2021 Red frame with red and white plastics.

2022 Red frame with red plastics and silver finish Sachs open cartridge forks.

2023 Red frame with red plastics. Beta redesigned the attachment system for the headlight mask and front turn signals eliminating the rubber straps on some models, others continue with the rubber straps.

2024 dual sport RR-S models were renamed back to the original RS designations. Other changes include: new radiators to improve turning radius, softer seats, improved front brake lines and upgraded Sachs front suspension. The RS 390 & 500 are available in a special edition featuring KYB suspension and other "RR Race Edition" inspired components. The Special Edition bikes with KYB forks continue with the headlight mask rubber straps.

Beta did not offer the RS dual sport models in 2025.

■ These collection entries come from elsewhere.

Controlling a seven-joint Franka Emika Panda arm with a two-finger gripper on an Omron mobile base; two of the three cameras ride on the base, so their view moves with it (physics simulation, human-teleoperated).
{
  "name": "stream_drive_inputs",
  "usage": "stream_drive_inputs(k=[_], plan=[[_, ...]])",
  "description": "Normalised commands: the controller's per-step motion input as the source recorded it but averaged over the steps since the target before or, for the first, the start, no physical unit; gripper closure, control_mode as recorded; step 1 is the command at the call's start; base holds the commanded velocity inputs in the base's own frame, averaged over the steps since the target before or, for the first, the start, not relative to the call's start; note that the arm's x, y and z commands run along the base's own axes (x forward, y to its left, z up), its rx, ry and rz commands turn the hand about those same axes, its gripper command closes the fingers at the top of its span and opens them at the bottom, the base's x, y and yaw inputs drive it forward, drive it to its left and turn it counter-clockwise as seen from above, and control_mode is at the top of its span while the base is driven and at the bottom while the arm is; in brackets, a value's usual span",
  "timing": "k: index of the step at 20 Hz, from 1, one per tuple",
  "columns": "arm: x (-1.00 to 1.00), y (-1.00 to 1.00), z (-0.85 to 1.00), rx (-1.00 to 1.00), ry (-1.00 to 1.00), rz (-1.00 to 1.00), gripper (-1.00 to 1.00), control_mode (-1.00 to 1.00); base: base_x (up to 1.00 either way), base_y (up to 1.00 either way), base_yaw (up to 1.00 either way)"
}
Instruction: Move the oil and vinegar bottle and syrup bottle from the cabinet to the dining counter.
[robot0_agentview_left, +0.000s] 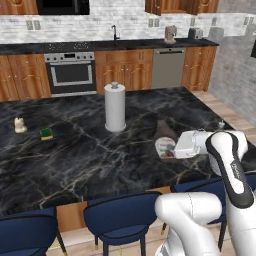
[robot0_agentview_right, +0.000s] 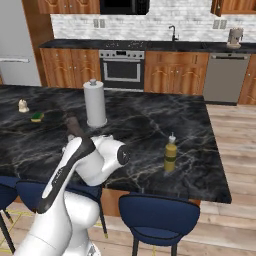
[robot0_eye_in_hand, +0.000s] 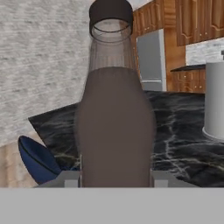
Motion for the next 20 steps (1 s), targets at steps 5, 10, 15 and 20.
stream_drive_inputs(k=[5, 10, 15, 20], plan=[[0.6, 0.04, -0.29, 0.05, -0.01, 0.0, 1.0, -1.0, 0.0, 0.0, 0.0], [0.6, 0.01, -0.2, 0.04, -0.01, 0.01, 1.0, -1.0, 0.0, 0.0, 0.0], [0.61, 0.0, -0.25, 0.0, 0.0, 0.02, 1.0, -1.0, 0.0, 0.0, 0.0], [0.62, 0.0, -0.25, 0.02, 0.0, 0.02, 1.0, -1.0, 0.0, 0.0, 0.0]])
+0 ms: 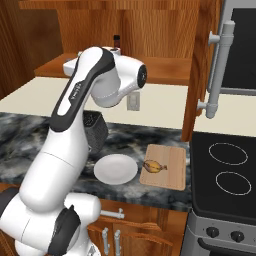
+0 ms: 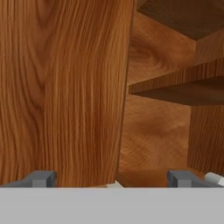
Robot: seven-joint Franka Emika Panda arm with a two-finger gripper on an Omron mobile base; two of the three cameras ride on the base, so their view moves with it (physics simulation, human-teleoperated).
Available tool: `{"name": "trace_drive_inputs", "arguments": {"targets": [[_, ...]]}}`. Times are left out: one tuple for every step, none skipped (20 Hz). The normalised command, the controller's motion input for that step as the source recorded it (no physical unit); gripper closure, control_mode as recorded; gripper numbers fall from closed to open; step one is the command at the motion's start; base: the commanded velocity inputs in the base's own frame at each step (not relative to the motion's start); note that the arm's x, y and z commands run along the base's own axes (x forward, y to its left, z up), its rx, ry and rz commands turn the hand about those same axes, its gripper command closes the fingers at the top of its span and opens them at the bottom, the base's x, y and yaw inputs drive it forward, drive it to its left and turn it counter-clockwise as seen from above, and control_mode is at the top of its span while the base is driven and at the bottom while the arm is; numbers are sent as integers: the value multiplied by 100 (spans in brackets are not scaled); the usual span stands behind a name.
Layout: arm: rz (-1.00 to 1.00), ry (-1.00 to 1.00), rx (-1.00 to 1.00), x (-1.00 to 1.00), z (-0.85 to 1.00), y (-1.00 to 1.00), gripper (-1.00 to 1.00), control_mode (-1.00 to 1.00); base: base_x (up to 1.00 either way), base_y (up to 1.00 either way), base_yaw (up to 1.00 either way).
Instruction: Pick the chicken drumstick from the plate and place it on the cutting board. Then pick the condiment bottle from the cabinet and place it next to the cutting board.
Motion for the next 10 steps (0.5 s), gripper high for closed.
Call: {"name": "trace_drive_inputs", "arguments": {"targets": [[0,0,0,0,0,-11,-100,-100,0,0,0],[0,0,0,4,0,-11,-100,-100,0,0,0],[0,0,0,5,1,-11,-100,-100,0,0,0],[0,0,0,6,1,-10,-100,-100,0,0,0],[0,0,0,7,1,-11,-100,-100,0,0,0],[0,0,0,8,1,-11,-100,-100,0,0,0],[0,0,0,8,1,-11,-100,-100,0,0,0],[0,0,0,8,1,-10,-100,-100,0,0,0],[0,0,0,9,1,-9,-100,-100,0,0,0],[0,0,0,9,2,-9,-100,-100,0,0,0]]}}
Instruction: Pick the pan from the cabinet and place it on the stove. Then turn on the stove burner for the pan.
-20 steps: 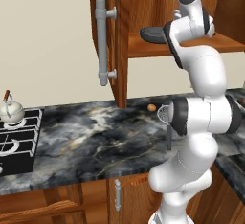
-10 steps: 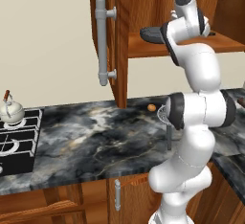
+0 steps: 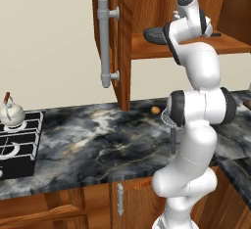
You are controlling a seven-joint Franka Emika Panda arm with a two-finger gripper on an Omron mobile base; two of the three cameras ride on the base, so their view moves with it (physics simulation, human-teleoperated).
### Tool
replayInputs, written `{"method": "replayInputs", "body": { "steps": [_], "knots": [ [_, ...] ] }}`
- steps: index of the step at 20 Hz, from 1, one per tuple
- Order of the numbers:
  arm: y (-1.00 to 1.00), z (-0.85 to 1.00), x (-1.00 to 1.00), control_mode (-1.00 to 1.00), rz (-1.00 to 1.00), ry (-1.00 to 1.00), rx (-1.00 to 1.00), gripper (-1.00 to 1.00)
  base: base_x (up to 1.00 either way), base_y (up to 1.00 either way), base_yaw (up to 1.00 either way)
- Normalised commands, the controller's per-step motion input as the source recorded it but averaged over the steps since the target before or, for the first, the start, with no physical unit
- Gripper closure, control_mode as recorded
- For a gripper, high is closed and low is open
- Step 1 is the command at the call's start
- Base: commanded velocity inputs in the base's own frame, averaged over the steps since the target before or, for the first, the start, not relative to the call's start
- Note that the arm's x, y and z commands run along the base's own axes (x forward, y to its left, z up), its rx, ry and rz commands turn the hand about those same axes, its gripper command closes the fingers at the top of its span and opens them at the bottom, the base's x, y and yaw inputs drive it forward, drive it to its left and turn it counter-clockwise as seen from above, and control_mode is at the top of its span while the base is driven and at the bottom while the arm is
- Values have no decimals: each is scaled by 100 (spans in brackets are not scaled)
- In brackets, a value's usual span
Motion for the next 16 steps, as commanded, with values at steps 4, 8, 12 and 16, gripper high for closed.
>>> {"method": "replayInputs", "body": {
  "steps": [4,8,12,16],
  "knots": [
    [-14,-7,14,-100,0,5,2,-100,0,0,0],
    [-8,-9,14,-100,0,5,2,-100,0,0,0],
    [-2,-11,16,-100,0,4,2,-100,0,0,0],
    [0,-4,22,-100,0,4,3,-100,0,0,0]
  ]
}}
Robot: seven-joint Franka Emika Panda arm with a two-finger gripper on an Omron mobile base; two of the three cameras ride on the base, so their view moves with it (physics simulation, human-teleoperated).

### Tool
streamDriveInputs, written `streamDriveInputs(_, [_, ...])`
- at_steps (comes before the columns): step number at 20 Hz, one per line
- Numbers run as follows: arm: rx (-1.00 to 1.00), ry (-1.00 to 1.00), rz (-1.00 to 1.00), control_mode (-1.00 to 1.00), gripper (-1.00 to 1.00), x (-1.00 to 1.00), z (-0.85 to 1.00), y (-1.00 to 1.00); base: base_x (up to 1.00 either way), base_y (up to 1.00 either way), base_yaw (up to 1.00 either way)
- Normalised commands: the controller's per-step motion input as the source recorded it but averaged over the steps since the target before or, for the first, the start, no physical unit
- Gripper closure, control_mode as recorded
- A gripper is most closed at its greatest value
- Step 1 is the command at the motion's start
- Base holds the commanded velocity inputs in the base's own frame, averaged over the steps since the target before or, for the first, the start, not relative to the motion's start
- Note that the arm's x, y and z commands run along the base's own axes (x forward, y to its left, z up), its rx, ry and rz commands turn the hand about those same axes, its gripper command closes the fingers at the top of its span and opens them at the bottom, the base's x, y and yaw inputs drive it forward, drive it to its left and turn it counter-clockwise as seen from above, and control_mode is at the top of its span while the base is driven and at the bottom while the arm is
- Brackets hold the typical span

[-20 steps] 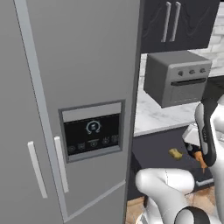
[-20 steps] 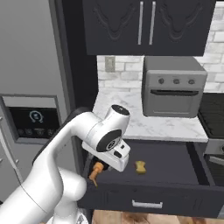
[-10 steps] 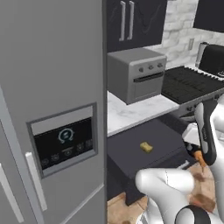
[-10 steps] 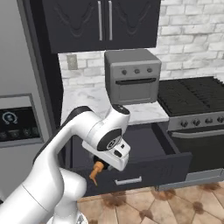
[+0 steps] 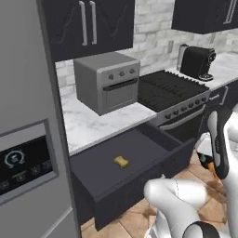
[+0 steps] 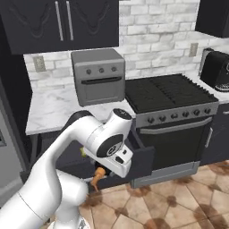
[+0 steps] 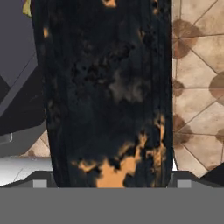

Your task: Restock the sink supplies by placing the sponge and soap dispenser on the counter and next to the sink. Make sure the soap dispenser is upright.

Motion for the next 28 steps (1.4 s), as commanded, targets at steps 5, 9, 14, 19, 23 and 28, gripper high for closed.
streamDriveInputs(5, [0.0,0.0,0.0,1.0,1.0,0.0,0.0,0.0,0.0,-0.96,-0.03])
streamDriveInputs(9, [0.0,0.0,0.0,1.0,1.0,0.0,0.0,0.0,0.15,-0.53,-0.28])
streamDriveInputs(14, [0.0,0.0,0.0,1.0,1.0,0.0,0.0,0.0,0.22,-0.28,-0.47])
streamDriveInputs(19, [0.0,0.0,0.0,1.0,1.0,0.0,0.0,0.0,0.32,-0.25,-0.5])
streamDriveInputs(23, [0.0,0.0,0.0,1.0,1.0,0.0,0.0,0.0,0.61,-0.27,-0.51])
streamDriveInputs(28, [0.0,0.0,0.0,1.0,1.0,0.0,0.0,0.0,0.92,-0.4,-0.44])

2026 the RS dual sport line has an updated frame, X-trig handlebar mounts and a longer head pipe exhaust with a removable spark arrestor, a new larger volume rear brake master cylinder and now comes with Mitas’ Enduro Trail XT+ tires. The engine map and traction control buttons are relocated in the handlebar pad. The RS 390 & 500 are again available in a special edition featuring an improved, larger backbone tube frame along with KYB suspension and other special edition components.